When asked about the Obama administration he stated, “I support Obama, but I feel his policies aren't helping the people who need it most. Honestly, I haven't noticed any change at all.” David expressed frustration with the fact that he would have to “wait around” until January of next year before he could try and register for classes again.
Campaigners explained that the attack against education was bound up with the Obama administration's overall policy of placing the financial burden of the economic crisis on the backs of working people. “It doesn't make sense. At my high school a lot of teachers were being laid off for no reason.” Asked if he would vote for Obama's reelection, David stated, “I'm registered, but I don't think I'm going to vote.” David expressed interest in the SEP's program and the demand that education be made a social right.

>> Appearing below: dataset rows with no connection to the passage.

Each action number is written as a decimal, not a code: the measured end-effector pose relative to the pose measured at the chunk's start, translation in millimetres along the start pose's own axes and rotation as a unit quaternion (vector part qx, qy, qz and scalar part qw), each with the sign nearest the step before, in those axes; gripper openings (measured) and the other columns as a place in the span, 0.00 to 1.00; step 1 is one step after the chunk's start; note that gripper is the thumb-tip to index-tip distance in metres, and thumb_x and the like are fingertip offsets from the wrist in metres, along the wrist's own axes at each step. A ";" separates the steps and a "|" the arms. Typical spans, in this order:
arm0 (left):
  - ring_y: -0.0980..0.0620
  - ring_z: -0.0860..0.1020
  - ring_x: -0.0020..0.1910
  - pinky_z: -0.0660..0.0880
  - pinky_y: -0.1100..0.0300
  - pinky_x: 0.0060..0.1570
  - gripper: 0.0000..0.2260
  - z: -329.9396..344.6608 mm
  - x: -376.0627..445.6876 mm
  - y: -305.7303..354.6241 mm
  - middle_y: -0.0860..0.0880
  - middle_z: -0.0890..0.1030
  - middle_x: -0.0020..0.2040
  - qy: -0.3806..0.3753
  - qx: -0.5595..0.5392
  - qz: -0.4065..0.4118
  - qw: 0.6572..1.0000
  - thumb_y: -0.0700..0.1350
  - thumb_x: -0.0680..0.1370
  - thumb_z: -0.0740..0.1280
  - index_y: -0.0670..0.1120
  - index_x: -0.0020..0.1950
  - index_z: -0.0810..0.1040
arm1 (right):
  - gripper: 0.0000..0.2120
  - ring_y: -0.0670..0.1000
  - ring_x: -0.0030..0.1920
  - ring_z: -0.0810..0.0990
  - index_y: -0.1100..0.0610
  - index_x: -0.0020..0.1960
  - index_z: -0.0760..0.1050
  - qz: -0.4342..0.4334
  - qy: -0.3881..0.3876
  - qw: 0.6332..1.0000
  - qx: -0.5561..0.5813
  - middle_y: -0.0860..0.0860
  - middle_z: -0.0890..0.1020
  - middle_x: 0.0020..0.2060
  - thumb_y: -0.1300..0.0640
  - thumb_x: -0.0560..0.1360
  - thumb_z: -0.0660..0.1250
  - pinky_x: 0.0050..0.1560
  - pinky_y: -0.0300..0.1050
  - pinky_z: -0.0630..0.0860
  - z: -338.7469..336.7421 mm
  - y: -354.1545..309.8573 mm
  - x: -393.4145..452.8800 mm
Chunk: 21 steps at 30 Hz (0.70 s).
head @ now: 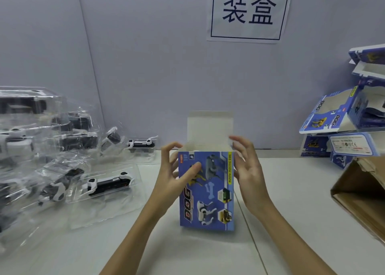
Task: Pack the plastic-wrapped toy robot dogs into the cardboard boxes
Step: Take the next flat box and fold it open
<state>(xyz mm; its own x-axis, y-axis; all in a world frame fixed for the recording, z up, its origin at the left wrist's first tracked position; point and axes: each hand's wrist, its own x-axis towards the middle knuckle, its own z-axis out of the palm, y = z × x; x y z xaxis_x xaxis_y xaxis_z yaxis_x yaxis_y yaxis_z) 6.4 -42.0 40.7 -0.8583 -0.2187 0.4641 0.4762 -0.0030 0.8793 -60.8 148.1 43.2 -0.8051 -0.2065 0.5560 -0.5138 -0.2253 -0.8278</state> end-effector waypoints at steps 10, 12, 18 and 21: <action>0.39 0.86 0.54 0.85 0.44 0.43 0.24 -3.4 1.2 2.4 0.57 0.80 0.65 -0.004 -0.021 -0.024 0.999 0.53 0.69 0.81 0.51 0.57 0.72 | 0.15 0.54 0.62 0.83 0.47 0.60 0.76 -0.016 0.005 0.999 -0.028 0.45 0.80 0.64 0.47 0.75 0.73 0.53 0.62 0.84 18.8 -6.5 -12.3; 0.37 0.87 0.50 0.85 0.41 0.42 0.27 -1.0 1.2 3.0 0.49 0.82 0.61 -0.002 -0.020 -0.019 1.000 0.54 0.68 0.81 0.52 0.58 0.70 | 0.25 0.53 0.62 0.83 0.52 0.67 0.70 -0.035 0.009 0.999 -0.015 0.43 0.80 0.61 0.47 0.75 0.75 0.55 0.59 0.84 18.5 -9.0 -10.1; 0.43 0.83 0.62 0.85 0.42 0.47 0.26 -0.7 -1.5 3.5 0.50 0.77 0.67 -0.010 0.015 0.024 1.000 0.53 0.72 0.78 0.58 0.66 0.69 | 0.27 0.55 0.67 0.78 0.45 0.64 0.73 -0.061 -0.001 0.997 -0.054 0.49 0.76 0.63 0.29 0.73 0.69 0.53 0.48 0.84 19.5 -6.8 -15.7; 0.43 0.80 0.66 0.84 0.41 0.51 0.28 0.1 -5.0 3.1 0.54 0.76 0.66 -0.015 0.019 0.022 0.999 0.67 0.69 0.77 0.55 0.60 0.72 | 0.29 0.56 0.70 0.77 0.46 0.60 0.75 0.002 -0.019 1.000 0.014 0.48 0.76 0.66 0.25 0.71 0.67 0.53 0.54 0.85 22.3 -5.2 -20.7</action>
<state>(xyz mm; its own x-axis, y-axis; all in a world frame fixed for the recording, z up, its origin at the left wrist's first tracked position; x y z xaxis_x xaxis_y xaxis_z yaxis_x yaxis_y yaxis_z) 12.2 -40.8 41.1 -0.8424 -0.1893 0.5045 0.5062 0.0433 0.8613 -34.9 132.4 37.8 -0.7952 -0.2437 0.5552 -0.5014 -0.2505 -0.8282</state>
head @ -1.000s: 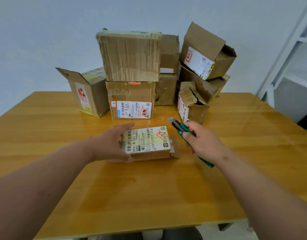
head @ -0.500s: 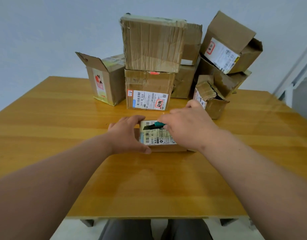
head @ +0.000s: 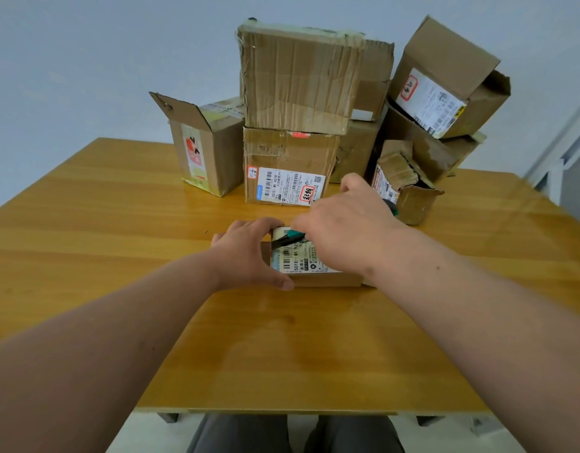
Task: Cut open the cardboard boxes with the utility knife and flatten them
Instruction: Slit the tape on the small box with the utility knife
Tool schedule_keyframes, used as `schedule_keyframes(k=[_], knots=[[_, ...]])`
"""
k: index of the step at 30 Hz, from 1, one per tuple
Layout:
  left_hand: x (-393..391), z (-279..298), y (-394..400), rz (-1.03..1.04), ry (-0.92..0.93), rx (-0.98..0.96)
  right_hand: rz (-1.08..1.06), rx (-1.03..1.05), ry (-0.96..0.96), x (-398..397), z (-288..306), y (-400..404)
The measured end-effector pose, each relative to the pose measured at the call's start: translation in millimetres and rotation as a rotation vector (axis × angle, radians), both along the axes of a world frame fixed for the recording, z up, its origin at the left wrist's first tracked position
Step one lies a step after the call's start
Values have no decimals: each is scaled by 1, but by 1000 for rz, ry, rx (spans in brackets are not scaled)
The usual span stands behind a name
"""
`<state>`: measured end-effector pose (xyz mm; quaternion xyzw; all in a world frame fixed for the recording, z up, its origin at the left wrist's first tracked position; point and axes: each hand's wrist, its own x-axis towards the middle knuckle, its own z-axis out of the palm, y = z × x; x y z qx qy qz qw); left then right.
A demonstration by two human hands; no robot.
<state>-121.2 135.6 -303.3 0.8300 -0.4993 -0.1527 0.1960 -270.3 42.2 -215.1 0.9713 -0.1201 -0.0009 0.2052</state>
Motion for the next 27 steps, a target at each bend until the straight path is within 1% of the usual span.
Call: schedule_keyframes(k=[9, 18, 22, 27], knots=[[-4, 5, 0, 15, 2, 20, -5, -120, 24, 1, 2, 2], [-4, 7, -1, 2, -2, 55, -10, -112, 46, -13, -2, -7], [-2, 6, -2, -15, -25, 80, -29, -137, 88, -26, 1, -17], [-2, 8, -4, -27, -52, 91, -38, -135, 73, -41, 0, -29]])
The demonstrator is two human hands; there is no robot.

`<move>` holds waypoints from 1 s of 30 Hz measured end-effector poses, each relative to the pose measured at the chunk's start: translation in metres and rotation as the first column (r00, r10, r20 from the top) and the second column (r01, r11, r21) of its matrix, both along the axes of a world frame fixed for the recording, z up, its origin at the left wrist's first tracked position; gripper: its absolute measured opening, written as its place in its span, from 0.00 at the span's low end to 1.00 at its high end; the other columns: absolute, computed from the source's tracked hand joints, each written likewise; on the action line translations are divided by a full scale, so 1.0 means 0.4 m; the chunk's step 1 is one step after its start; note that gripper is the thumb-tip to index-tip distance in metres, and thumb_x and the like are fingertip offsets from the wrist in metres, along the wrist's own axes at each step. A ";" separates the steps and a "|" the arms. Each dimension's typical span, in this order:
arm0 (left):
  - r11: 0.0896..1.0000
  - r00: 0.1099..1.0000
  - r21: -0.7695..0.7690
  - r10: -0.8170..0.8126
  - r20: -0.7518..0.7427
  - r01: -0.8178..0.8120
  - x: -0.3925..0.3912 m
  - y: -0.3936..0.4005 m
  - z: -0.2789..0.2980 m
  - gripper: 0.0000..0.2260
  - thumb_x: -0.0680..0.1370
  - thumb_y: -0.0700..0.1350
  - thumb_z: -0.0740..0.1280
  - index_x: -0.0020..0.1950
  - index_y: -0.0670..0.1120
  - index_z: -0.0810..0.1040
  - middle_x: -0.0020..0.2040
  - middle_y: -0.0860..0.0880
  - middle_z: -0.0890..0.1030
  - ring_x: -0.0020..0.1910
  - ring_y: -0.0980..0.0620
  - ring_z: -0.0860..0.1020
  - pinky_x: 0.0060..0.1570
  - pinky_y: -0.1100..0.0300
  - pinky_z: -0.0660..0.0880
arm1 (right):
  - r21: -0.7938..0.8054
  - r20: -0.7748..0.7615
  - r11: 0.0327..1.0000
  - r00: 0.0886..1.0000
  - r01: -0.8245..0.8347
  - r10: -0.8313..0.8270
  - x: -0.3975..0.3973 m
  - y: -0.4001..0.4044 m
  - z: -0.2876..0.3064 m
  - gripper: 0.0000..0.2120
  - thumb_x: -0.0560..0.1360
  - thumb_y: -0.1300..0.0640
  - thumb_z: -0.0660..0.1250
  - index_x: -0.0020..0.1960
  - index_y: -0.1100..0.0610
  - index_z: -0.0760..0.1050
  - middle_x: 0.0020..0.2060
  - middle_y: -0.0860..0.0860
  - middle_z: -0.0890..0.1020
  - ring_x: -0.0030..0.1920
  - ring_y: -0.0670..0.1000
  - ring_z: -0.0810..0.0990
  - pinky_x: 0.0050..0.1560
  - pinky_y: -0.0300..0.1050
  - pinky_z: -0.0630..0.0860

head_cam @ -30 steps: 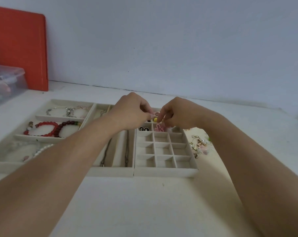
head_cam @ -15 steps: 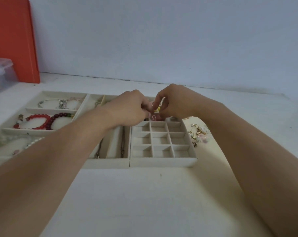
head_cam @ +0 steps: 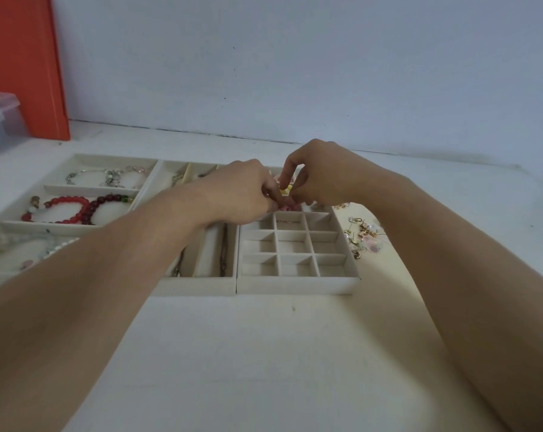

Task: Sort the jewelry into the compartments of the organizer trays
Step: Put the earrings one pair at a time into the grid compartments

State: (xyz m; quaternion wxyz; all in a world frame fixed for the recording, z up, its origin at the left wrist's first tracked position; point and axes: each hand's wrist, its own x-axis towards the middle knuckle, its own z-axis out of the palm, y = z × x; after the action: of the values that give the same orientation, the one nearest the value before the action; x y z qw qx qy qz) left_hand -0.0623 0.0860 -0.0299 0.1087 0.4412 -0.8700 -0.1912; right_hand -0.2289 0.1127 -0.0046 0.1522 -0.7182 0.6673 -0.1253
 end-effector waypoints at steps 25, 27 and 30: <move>0.995 0.995 -0.029 0.091 -0.030 -0.092 -0.001 0.020 0.024 0.12 0.68 0.52 0.80 0.41 0.53 0.78 0.39 0.56 0.78 0.36 0.58 0.74 0.33 0.60 0.63 | -0.007 -0.152 1.000 0.988 0.002 -0.004 -0.006 -0.018 -0.025 0.05 0.69 0.52 0.78 0.43 0.44 0.86 0.29 0.38 0.79 0.37 0.47 0.80 0.40 0.43 0.76; 0.996 0.996 -0.011 0.083 -0.033 -0.083 0.000 0.022 0.025 0.11 0.68 0.51 0.80 0.40 0.52 0.78 0.38 0.56 0.78 0.35 0.59 0.74 0.32 0.61 0.64 | -0.039 -0.192 0.999 0.981 0.007 -0.014 -0.003 -0.020 -0.033 0.04 0.68 0.50 0.78 0.41 0.43 0.84 0.36 0.42 0.79 0.41 0.50 0.82 0.42 0.44 0.77; 0.997 0.997 0.001 0.072 -0.038 -0.072 0.000 0.025 0.027 0.10 0.69 0.50 0.79 0.39 0.52 0.78 0.36 0.57 0.77 0.34 0.61 0.73 0.32 0.62 0.63 | -0.078 -0.211 0.997 0.977 0.018 -0.035 0.002 -0.016 -0.037 0.04 0.68 0.48 0.78 0.40 0.44 0.83 0.39 0.45 0.80 0.44 0.51 0.81 0.39 0.43 0.71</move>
State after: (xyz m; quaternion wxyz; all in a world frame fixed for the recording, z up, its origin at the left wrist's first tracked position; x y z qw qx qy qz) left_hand -0.0622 0.0959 -0.0192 0.1323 0.4686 -0.8513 -0.1953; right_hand -0.2281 0.1062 -0.0193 0.0511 -0.7237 0.6841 -0.0752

Norma Murillo, 31, is studying social work and spoke extensively about the need to fund social programs the working class depends on.
“Whoever has the money decides what is important. It's not fair. The wealthy are making it impossible for us to achieve a comfortable standard of living, hence the cuts to education and social programs.”
Asked about the presidential election, she stated, “It's all fake and full of lies.” Norma spoke about how the effects of the economic crisis are increasingly being felt by working people.
“When you talk to families about their ability to purchase necessities they immediately recognize that their position has declined.” Norma voiced her support for the campaign and said that it “is giving hope to those who would otherwise give up.”